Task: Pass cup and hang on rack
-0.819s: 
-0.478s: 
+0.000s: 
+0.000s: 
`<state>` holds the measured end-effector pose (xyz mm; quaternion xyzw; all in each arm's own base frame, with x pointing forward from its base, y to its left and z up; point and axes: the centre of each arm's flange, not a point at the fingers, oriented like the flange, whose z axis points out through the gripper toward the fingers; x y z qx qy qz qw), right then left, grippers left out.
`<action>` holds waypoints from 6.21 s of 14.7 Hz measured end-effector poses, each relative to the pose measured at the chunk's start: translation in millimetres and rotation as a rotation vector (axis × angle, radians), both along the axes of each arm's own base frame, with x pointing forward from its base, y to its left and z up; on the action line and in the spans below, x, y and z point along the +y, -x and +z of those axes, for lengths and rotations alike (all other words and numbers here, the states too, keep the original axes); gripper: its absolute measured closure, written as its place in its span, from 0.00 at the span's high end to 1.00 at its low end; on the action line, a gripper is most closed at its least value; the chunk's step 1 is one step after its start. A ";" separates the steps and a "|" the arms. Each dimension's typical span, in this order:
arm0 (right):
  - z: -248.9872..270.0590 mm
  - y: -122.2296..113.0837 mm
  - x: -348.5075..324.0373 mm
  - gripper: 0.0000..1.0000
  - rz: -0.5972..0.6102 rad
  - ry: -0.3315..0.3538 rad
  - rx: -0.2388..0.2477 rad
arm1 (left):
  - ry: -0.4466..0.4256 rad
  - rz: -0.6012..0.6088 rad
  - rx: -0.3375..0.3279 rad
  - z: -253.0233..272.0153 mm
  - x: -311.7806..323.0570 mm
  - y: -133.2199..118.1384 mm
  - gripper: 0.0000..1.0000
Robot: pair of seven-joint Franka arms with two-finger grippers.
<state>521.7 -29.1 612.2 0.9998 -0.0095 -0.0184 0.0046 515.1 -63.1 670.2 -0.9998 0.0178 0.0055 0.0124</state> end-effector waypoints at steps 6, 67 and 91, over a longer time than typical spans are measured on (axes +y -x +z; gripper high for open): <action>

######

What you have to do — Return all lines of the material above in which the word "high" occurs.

Solved exercise —
`<action>` holds waypoints from 6.21 s of 14.7 Hz measured end-effector poses, each relative to the pose measured at the chunk's start: translation in millimetres and rotation as a rotation vector (axis × angle, radians), both along the axes of each arm's own base frame, with x pointing forward from its base, y to its left and z up; on the action line and in the spans below, x, y and z point along the +y, -x and +z of those axes, for lengths and rotations alike (all other words and numbers here, the states too, keep the original axes); gripper: its absolute measured closure, written as its place in its span, from 0.00 at the span's high end to 1.00 at its low end; on the action line, a gripper is most closed at its least value; the chunk's step 1 is one step after its start. A ";" separates the steps and a "|" the arms. Each dimension's typical span, in this order:
<state>521.7 -29.1 612.2 0.9998 -0.0095 -0.0184 0.0046 515.1 -63.1 670.2 -0.9998 0.0178 0.0055 0.0124</state> end-effector waypoints at steps 6, 67 and 91, over a longer time than typical spans are measured on (axes +y -x +z; gripper high for open): <action>

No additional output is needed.